How time flies eh..!! chloe is already 6 yrs old.. and going to her grammie’s on her own when once upon a time – she wouldn’t go there on her own nor anywhere else. It’s wonderful that she is spending time there .. not because we wanna pawn her off to her grandparents but moreso – we want to foster independence in her plus we know for sure – that she is safe at her grammie’s and aunt helena’s. Now we know for sure that summer is gonna to be fun for Chloe .. woohoo..!!!

March Report Card

So we received Chloe March report card by mail today and she did mostly good except for 2 things – that the teachers/school feels that she only demonstrates with encouragement or prompts. One is accepting responsibility for her actions and the 2nd was resolving conflict appropriately. I think I am gonna take it with a pinch of salt because afterall, the kid is only 6 yrs old – how do you expect her to resolve conflict appropriately? I mean – I as an adult sometimes have a hard time choosing stocks for the store and about accepting responsibility – I’m afraid i don’t agree with the teachers – Chloe is so afraid of everything in that school that she refuses to drink water – so she doesn’t need to use the washroom because her relieve teacher told her that she would be punished if she took too long. So pray tell – how can a child want to accept any kind of responsibility?

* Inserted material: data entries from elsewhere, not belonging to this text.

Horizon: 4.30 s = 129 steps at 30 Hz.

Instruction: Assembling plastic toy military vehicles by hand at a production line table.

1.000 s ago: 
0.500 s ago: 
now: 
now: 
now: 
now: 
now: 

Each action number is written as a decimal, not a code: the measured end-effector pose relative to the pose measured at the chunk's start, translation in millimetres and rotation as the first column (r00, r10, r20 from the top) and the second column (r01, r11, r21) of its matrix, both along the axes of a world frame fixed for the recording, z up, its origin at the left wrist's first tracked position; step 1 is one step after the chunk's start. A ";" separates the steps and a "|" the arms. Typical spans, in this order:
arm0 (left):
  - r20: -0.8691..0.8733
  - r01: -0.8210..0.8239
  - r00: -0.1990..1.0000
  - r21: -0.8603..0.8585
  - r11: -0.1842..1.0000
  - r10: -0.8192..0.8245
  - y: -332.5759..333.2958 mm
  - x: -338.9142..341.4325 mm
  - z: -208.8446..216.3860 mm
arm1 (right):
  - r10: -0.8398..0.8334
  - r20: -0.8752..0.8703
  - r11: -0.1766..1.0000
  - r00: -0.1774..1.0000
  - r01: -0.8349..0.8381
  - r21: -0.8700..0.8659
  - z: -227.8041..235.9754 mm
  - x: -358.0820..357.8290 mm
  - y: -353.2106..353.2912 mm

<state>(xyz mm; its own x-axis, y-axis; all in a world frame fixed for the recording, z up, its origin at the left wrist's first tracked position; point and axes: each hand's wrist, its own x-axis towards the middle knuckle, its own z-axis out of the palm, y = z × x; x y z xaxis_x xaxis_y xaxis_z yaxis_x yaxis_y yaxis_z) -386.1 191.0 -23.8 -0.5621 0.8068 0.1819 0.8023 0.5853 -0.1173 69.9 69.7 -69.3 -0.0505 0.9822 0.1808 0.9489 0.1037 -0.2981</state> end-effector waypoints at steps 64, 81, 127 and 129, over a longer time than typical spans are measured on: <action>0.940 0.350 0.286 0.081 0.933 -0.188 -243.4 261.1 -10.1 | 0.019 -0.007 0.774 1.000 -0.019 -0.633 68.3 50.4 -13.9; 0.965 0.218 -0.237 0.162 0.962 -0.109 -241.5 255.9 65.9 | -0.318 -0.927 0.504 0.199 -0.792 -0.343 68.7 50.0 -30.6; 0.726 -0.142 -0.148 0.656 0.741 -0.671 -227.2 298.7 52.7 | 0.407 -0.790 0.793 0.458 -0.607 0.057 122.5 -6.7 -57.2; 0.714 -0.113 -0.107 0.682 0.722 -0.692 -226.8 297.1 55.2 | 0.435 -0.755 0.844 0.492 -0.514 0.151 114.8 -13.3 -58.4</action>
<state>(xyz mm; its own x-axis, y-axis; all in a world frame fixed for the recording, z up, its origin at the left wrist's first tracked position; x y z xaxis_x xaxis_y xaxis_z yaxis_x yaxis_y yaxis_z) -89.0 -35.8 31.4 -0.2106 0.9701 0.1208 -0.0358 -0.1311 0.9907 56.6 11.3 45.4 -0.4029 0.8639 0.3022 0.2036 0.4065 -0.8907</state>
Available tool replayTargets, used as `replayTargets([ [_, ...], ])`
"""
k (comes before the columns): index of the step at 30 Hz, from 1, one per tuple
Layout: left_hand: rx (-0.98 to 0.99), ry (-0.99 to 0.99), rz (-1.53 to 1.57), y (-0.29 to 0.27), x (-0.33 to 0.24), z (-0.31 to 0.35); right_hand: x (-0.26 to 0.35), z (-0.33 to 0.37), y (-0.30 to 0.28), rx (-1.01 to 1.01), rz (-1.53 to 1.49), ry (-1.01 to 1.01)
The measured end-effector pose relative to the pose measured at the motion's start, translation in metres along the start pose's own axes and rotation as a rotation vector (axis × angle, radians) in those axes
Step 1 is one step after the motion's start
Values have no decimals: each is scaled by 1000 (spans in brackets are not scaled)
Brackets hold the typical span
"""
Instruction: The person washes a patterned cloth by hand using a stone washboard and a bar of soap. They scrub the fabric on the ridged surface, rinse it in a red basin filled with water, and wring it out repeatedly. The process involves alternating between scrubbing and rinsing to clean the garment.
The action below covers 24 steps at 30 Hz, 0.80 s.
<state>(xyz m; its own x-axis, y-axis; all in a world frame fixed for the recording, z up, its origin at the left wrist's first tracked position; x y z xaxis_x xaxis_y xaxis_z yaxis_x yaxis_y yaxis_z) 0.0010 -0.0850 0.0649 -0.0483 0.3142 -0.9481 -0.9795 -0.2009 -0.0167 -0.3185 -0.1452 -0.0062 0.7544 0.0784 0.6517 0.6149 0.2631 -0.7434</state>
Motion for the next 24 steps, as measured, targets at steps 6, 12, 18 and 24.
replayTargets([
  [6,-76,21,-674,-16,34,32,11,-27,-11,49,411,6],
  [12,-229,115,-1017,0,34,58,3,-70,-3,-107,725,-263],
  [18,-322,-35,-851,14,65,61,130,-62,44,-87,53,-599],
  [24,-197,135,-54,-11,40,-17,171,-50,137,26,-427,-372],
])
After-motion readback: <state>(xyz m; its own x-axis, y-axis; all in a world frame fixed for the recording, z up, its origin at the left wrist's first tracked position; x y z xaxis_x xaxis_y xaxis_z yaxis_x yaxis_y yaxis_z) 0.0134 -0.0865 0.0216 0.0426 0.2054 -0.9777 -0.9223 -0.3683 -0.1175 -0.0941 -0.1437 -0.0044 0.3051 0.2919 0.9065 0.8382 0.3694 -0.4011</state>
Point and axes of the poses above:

Other than that.. she did pretty good in everything else .. from interacting positively with others to working independently, uses time effectively follows rules and routines, completes her work in class and homework and take pride in quality of her work. Chloe likes her school – she also likes her classmates – except the kid who was disturbing her – and I truly cannot understand why the teachers didn’t do enough to help Chloe feel safe. It’s very sad – because of this incident and her french teacher’s I am not going to be doing much for either school from now on.